The Gildan New Mexico has served up some wackiness over the last few years, but this year’s game has been a much more defensive battle so far. Utah State holds the upper hand at the break, leading UTEP 7-3 at the half.

It may not matter who is playing quarterback for Utah State this season, because they just seem to make plays. Kent Myers, who started the season as Utah State’s fourth-string quarterback, gave the Aggies a 7-3 lead with a 48-yard touchdown run in the first quarter against UTEP in the Gildan New Mexico Bowl. Myers had to receive some medical treatment in the second quarter, but he returned to finish off Utah State’s final possession of the half.

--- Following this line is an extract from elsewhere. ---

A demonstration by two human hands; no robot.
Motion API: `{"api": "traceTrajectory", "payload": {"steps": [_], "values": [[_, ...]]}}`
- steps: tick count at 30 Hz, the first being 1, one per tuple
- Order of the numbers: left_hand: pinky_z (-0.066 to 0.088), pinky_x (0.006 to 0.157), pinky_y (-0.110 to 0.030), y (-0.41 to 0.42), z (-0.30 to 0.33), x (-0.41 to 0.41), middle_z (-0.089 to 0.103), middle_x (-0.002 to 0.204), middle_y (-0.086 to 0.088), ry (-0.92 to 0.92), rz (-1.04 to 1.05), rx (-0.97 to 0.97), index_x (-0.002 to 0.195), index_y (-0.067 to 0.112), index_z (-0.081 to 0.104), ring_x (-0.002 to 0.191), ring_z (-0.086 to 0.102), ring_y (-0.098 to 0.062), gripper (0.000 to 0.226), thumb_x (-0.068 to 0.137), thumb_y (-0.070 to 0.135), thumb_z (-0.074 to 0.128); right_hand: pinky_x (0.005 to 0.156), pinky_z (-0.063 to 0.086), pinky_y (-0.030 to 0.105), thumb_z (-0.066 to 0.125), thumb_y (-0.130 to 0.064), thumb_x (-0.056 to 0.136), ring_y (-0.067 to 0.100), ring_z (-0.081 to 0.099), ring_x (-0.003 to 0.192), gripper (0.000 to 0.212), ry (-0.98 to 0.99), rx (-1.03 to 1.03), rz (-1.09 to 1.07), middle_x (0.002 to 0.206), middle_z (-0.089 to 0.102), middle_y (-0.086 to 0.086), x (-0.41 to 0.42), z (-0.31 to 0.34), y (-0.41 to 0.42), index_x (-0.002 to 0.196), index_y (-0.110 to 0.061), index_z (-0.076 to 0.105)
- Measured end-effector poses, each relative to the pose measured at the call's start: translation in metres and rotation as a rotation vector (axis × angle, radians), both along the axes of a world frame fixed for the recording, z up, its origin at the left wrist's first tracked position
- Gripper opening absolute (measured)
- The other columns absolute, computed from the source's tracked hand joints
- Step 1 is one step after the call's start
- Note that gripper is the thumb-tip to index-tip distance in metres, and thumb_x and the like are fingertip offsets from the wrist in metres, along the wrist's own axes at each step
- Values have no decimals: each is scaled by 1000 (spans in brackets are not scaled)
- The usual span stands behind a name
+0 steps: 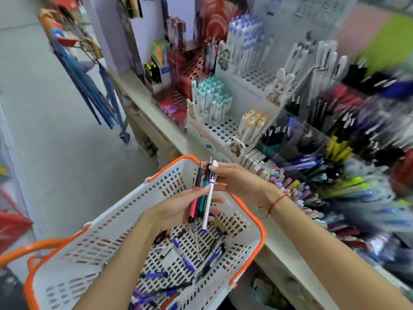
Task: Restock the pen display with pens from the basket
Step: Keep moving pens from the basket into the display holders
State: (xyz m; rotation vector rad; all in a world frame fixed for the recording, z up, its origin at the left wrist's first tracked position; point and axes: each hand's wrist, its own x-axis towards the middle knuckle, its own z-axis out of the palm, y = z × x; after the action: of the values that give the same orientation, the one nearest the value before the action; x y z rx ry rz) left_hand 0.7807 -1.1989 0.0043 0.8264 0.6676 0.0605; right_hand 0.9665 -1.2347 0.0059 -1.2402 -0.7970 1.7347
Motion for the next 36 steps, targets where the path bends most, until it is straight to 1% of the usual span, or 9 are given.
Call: {"api": "traceTrajectory", "payload": {"steps": [4, 9, 14, 17, 20, 23, 28, 32, 36], "values": [[50, 69, -26, 0, 1, 35, 56, 73, 2, -4, -69, 17, 100, 9, 52, 63, 55, -9, 30, 93, 38, 56, 65, 54, 20, 47, -12, 101, 11, 68, 72, 19, -261, 1, -175, 85, 71, 6, 12, 16, -10, 96, -7, 65], [29, 42, -13, -11, 6, 94, 34, 61, 9, -73, -43, -2, 109, 14, 44, 47, 29, -3, 29, 92, 36, 54, 58, 53, 18, 49, -6, 100, 0, 60, 56, 7, -454, 73, -457, 78, 59, 7, 43, 32, -31, 101, -2, 55], [22, 38, -12, -22, 32, 142, 39, 60, 9, -110, -54, 62, 96, 15, 63, 44, 31, -1, 18, 98, 29, 52, 73, 58, 34, 55, -8, 98, 13, 63, 83, 12, -641, 151, -667, 88, 62, 1, 77, 57, -55, 108, -11, 61], [24, 36, -12, -26, 48, 166, 43, 59, 11, -93, -80, 192, 106, 16, 64, 42, 33, 0, 21, 99, 31, 52, 77, 59, 39, 59, -11, 96, 17, 65, 86, 10, -731, 173, -779, 87, 64, 3, 93, 71, -67, 104, -11, 64], [32, 45, -15, -28, 62, 182, 54, 65, 14, 8, -150, 415, 117, 18, 64, 50, 43, 0, 31, 98, 40, 53, 65, 57, 21, 58, -7, 95, 7, 61, 71, 14, -666, 157, -879, 80, 62, 1, 105, 83, -76, 107, -4, 66], [32, 46, -17, -28, 70, 192, 52, 65, 13, -10, -188, 447, 123, 12, 61, 50, 41, -2, 38, 98, 39, 53, 59, 53, 15, 59, -7, 95, 7, 60, 66, 16, -524, 137, -926, 76, 59, 2, 113, 97, -84, 109, -4, 67], [25, 39, -14, -28, 75, 195, 46, 62, 12, -62, -230, 443, 113, 23, 63, 46, 33, -2, 23, 99, 37, 52, 61, 52, 14, 61, -11, 94, 11, 55, 67, 20, -390, 118, -940, 76, 57, 2, 117, 101, -93, 113, -9, 68], [25, 42, -13, -30, 74, 193, 43, 61, 13, -43, -254, 487, 103, 27, 64, 46, 31, -2, 19, 99, 41, 50, 67, 56, 16, 62, -12, 94, 9, 59, 66, 17, -427, 94, -952, 76, 61, 0, 118, 98, -93, 109, -13, 70], [24, 43, -15, -29, 69, 191, 41, 60, 14, -53, -256, 469, 114, 25, 65, 48, 28, -3, 27, 99, 41, 51, 67, 54, 16, 64, -15, 93, 13, 63, 74, 14, -469, 83, -954, 84, 65, 5, 117, 96, -94, 106, -17, 69]]}}
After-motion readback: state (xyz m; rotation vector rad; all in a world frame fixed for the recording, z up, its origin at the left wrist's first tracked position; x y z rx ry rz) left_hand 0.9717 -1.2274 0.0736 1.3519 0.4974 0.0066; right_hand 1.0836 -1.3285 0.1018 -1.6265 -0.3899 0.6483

UTEP got the scoring started early with a 32-yard field goal by Jay Mattox from 30 yards out to cap a game-opening drive of seven plays and 60 yards. The Miners were later stuffed on a fourth and four situation inside the Utah State 10-yard line. The Aggies capitalized on the game-changing sequence by sending Ronald Butler off to the races for a 61-yard gain on the first play of the ensuing possession. With time running short, the Aggies had to settle for a field goal attempt in the final seconds of the first half. The kick, after a UTEP timeout, was wide left.

The game has, for the most part, been pretty evenly played. One area UTEP has the clear advantage in is turnover margin. The Miners offense has not lost the football, but UTEP has forced two turnovers in the first half. Once UTEP gets their hands on the football though, they have been unable to cash in. Credit the Utah State offense for bailing out their offense.